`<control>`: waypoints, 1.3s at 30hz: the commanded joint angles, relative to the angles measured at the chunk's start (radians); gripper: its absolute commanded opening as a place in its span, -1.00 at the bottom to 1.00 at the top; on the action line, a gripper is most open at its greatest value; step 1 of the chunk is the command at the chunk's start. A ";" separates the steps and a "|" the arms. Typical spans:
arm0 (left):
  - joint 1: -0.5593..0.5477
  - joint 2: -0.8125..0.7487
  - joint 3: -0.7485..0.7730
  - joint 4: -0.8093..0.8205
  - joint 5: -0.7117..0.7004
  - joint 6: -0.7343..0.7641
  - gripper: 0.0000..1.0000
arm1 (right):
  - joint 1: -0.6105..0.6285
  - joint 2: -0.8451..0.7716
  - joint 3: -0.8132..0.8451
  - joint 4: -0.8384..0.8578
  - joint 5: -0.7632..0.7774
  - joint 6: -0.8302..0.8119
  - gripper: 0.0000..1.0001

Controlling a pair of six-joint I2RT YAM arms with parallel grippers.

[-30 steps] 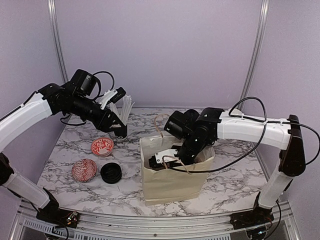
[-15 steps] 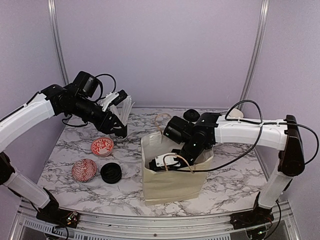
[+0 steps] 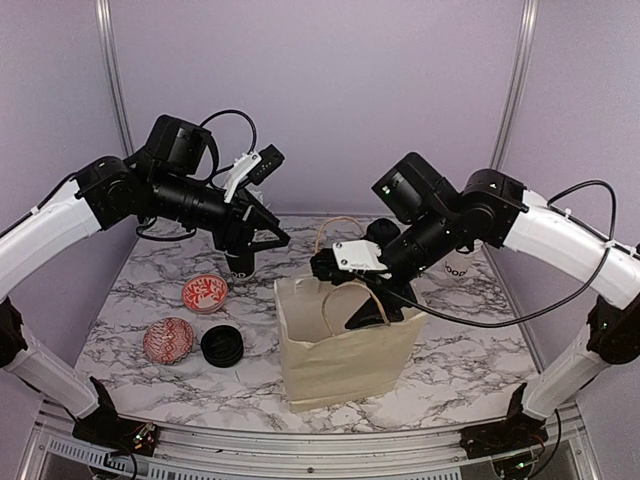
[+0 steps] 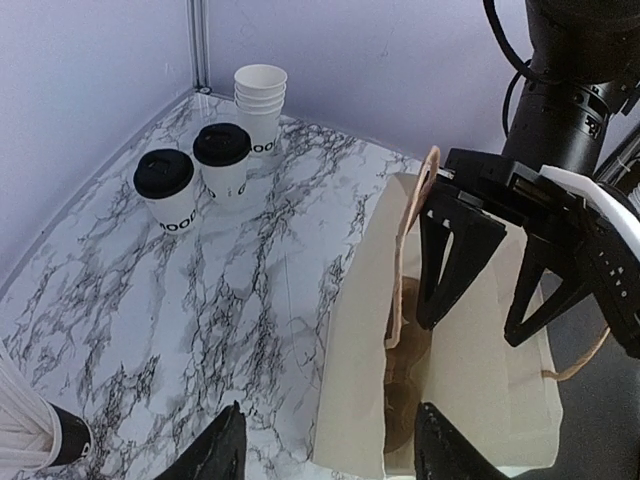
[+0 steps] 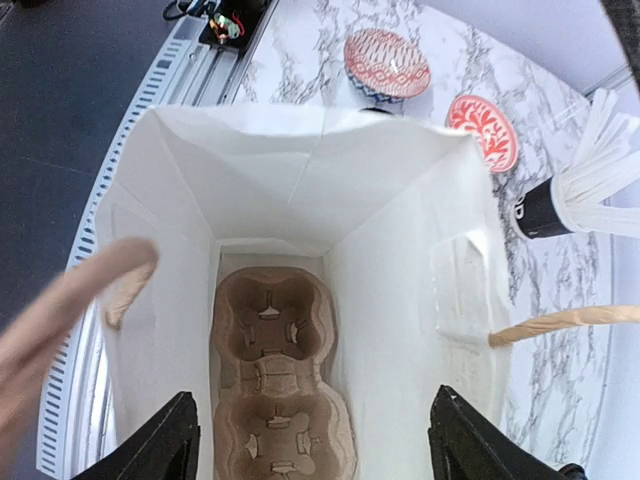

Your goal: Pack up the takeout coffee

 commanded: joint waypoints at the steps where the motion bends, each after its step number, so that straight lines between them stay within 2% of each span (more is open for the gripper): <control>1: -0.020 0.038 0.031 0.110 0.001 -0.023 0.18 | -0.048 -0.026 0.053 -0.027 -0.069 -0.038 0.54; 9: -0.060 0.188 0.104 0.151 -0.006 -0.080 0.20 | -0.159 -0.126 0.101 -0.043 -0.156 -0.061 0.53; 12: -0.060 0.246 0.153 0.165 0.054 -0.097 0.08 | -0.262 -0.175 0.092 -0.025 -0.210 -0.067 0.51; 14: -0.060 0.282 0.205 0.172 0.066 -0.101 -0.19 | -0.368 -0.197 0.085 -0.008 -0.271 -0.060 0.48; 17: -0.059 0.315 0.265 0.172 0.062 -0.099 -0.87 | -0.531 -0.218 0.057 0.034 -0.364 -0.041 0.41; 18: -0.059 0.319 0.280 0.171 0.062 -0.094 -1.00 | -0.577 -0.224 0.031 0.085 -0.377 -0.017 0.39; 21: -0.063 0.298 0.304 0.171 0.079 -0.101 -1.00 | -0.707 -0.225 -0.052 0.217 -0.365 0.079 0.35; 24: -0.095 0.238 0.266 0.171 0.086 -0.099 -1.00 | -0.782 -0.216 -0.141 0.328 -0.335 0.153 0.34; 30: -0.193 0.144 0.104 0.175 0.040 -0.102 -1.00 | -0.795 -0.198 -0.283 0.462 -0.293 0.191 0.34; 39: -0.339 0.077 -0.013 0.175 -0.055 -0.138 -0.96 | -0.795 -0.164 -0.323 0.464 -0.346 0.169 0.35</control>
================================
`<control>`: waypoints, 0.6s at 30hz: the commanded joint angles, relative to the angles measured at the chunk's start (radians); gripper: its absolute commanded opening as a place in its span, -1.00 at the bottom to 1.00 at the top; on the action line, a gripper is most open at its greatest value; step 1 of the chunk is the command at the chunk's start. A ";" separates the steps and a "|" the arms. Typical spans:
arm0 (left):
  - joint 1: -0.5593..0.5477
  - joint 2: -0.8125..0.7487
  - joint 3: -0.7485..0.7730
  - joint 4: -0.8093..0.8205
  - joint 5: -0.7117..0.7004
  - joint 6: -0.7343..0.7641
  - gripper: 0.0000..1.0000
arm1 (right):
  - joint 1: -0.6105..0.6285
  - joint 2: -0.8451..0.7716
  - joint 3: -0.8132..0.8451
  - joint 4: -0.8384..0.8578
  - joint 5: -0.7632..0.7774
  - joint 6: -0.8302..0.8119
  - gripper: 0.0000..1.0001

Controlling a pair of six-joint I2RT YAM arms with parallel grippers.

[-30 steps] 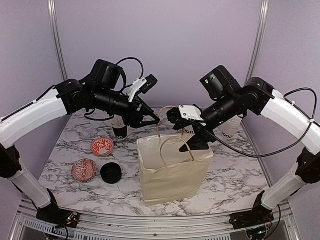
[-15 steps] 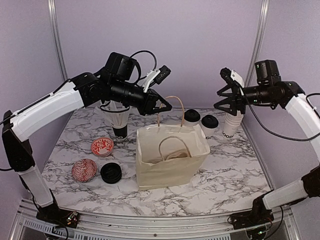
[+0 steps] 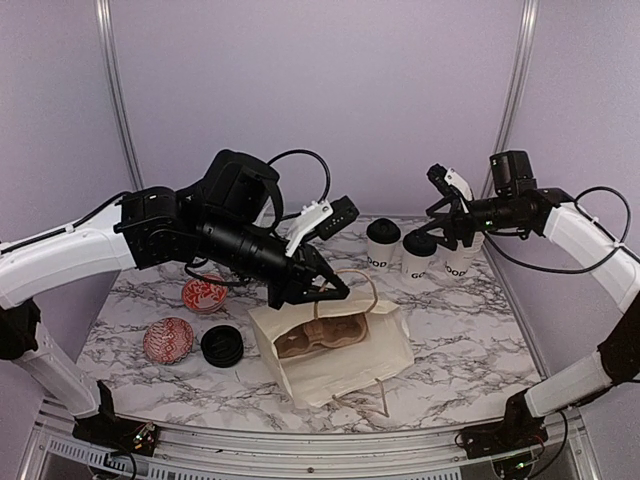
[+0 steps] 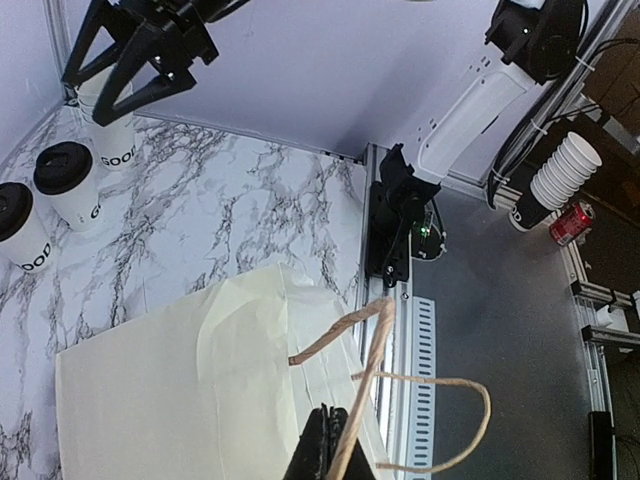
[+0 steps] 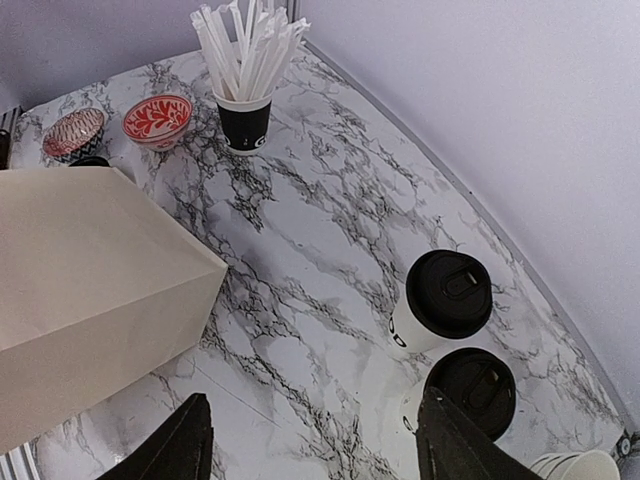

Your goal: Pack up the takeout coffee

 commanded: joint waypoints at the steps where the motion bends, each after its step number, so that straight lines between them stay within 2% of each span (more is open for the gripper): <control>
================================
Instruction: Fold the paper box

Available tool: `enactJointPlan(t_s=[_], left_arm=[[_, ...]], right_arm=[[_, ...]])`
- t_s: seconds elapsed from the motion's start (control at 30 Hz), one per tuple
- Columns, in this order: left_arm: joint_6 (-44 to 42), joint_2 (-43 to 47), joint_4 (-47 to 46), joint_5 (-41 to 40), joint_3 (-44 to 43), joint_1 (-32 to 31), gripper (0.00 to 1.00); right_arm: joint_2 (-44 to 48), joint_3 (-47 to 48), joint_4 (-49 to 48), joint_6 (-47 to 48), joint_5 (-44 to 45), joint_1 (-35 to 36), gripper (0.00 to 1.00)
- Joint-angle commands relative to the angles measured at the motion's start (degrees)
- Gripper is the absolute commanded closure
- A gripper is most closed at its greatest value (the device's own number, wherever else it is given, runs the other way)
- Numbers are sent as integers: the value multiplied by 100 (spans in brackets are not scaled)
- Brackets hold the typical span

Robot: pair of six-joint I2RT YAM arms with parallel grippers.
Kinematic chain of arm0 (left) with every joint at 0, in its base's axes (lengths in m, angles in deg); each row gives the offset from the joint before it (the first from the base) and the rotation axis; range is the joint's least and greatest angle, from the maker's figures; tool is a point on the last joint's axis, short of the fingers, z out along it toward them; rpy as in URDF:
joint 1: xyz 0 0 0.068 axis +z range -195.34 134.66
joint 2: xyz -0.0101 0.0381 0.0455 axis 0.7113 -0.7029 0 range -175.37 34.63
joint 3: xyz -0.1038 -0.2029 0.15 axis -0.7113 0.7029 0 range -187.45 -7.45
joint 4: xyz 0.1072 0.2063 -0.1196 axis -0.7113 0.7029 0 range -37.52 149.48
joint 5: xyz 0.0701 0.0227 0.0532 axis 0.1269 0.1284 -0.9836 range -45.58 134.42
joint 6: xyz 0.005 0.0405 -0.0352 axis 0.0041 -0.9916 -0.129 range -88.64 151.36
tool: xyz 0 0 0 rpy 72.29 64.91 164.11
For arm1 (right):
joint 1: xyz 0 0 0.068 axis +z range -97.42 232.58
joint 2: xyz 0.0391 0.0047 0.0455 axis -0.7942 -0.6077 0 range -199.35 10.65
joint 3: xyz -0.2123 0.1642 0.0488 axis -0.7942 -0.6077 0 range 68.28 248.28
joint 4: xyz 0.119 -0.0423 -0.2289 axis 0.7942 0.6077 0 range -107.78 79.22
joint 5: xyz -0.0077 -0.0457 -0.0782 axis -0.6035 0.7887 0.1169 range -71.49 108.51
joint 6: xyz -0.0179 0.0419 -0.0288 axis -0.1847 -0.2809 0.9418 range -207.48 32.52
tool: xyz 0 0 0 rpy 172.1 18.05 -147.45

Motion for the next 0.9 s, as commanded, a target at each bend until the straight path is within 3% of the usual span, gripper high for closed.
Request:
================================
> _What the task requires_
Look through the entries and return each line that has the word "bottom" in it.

> _Response_
`<control>`: waypoints, 1.3s at 30hz: the commanded joint angles, relative to the angles measured at the chunk's start (radians); gripper: its absolute commanded opening as a place in its span, -1.00 at the bottom to 1.00 at the top; on the action line, a gripper is most open at its greatest value; step 1 of the chunk is the command at the chunk's start. A ";" separates the steps and a "|" the arms. Typical spans:
`<control>`: waypoints, 0.6s at 30hz: the commanded joint angles, relative to the angles measured at the chunk's start (radians); gripper: its absolute commanded opening as a place in its span, -1.00 at the bottom to 1.00 at the top; on the action line, a gripper is most open at its greatest value; step 1 of the chunk is the command at the chunk's start. A ";" separates the steps and a "|" the arms. Typical spans:

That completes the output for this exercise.